L’épidémie à virus Ebola est une réalité qui continue d’affecter les vies humaines dans la province du Sud-Kivu.
Dans une communication à la presse ce vendredi 5 juin 2026, M. Freddy Kaniki, coordonnateur de la cellule de riposte contre le virus Ebola dans la province, a précisé que cette épidémie a déjà occasionné la mort d’une personne.
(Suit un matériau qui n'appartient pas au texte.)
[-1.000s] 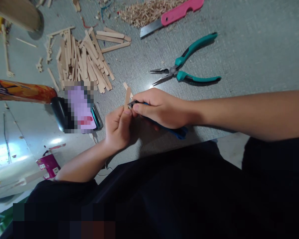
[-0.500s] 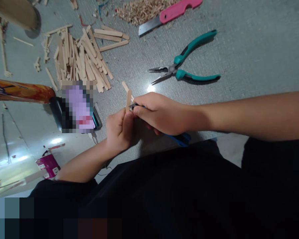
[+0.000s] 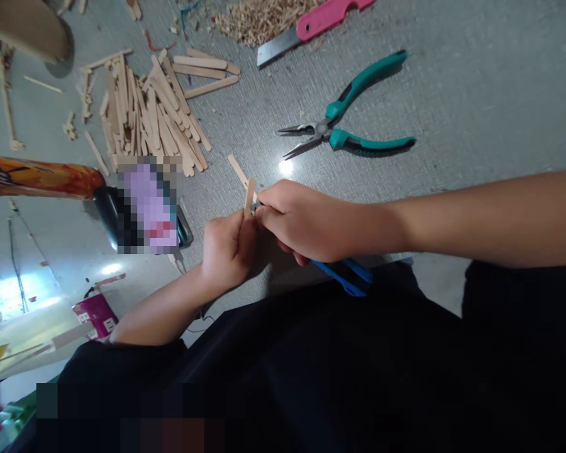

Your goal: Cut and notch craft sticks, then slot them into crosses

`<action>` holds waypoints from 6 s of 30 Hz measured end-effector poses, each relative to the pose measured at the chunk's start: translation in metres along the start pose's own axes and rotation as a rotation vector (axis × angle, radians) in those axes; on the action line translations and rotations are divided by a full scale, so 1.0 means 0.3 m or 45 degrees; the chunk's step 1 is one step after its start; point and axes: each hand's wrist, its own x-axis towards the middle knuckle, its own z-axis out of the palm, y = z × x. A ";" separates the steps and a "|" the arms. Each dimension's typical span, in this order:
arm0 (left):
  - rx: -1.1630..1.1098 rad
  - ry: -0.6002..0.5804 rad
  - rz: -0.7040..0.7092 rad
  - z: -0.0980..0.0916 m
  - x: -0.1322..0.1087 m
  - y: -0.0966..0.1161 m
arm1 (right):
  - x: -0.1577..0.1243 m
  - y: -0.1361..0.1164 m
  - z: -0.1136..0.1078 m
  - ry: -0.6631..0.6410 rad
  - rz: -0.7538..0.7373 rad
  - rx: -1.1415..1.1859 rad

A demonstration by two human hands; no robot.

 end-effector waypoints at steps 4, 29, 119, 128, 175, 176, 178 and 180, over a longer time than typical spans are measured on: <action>-0.054 -0.025 -0.021 -0.003 0.001 -0.002 | 0.004 -0.019 0.000 -0.038 0.014 0.044; -0.943 -0.093 -0.358 0.013 0.029 -0.028 | 0.083 0.023 -0.088 -0.213 -0.340 0.116; -0.753 -0.170 -0.285 -0.006 0.039 -0.018 | 0.065 -0.005 -0.081 -0.208 -0.357 0.016; -0.794 -0.091 -0.325 0.001 0.031 -0.014 | 0.052 -0.014 -0.065 -0.065 -0.339 -0.014; -0.725 0.072 -0.168 0.007 0.027 -0.013 | 0.061 -0.019 -0.081 0.196 -0.554 -0.005; -0.712 0.053 -0.198 0.007 0.027 -0.014 | 0.061 -0.018 -0.078 0.222 -0.580 -0.016; -0.719 0.024 -0.248 0.008 0.026 -0.020 | 0.058 -0.016 -0.075 0.254 -0.574 -0.034; -0.761 0.010 -0.257 0.012 0.026 -0.027 | 0.055 -0.015 -0.076 0.268 -0.540 -0.046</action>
Deux autres malades confirmés suivent actuellement un traitement, tandis que 46 cas suspects à haut risque sont sous observation médicale, dont 14 personnes à Nyakadaka et 32 autres à l’Hôpital général de référence (HGR) de la Fomulac Katana, à Kabare.
Devant la presse, M. Freddy Kaniki a indiqué que sa structure a déjà élaboré et mis en application un plan de riposte. Ce dernier comprend :
La création d’un centre d’isolement d’une capacité d’accueil de 70 personnes ;
La création d’un centre de traitement d’une capacité de 30 personnes et la mise en place d’un laboratoire de biologie moléculaire de dernière génération, destiné à éclairer les décisions épidémiologiques et médicales.
Parmi les défis majeurs de la riposte figurent la fluidité des mouvements des populations des zones affectées vers les zones saines, la forte densité démographique, ainsi que la désinformation et les rumeurs.
Pour briser la chaîne de contamination au sein de la communauté, le coordinateur a annoncé plusieurs mesures restrictives :
« Nous avons opté pour le renforcement de la surveillance de la mortalité. Chaque décès survenu dans la communauté doit être investigué pour savoir s’il y a un lien avec Ebola. Au besoin, un prélèvement doit être fait dans les meilleurs délais pour une analyse en laboratoire, afin de garantir une inhumation digne et sécurisée. Nous imposons également une restriction temporaire des mouvements en provenance du village de Kahungu, qui est l’épicentre de l’épidémie. Enfin, il y a interdiction de tout rassemblement, meeting populaire, événement social ou réunion dans les lieux de prière, afin de diminuer la transmission de la maladie », a-t-il insisté.
M. Freddy Kaniki a salué l’implication des partenaires techniques et financiers, déjà présents sur le terrain pour faciliter les opérations de riposte.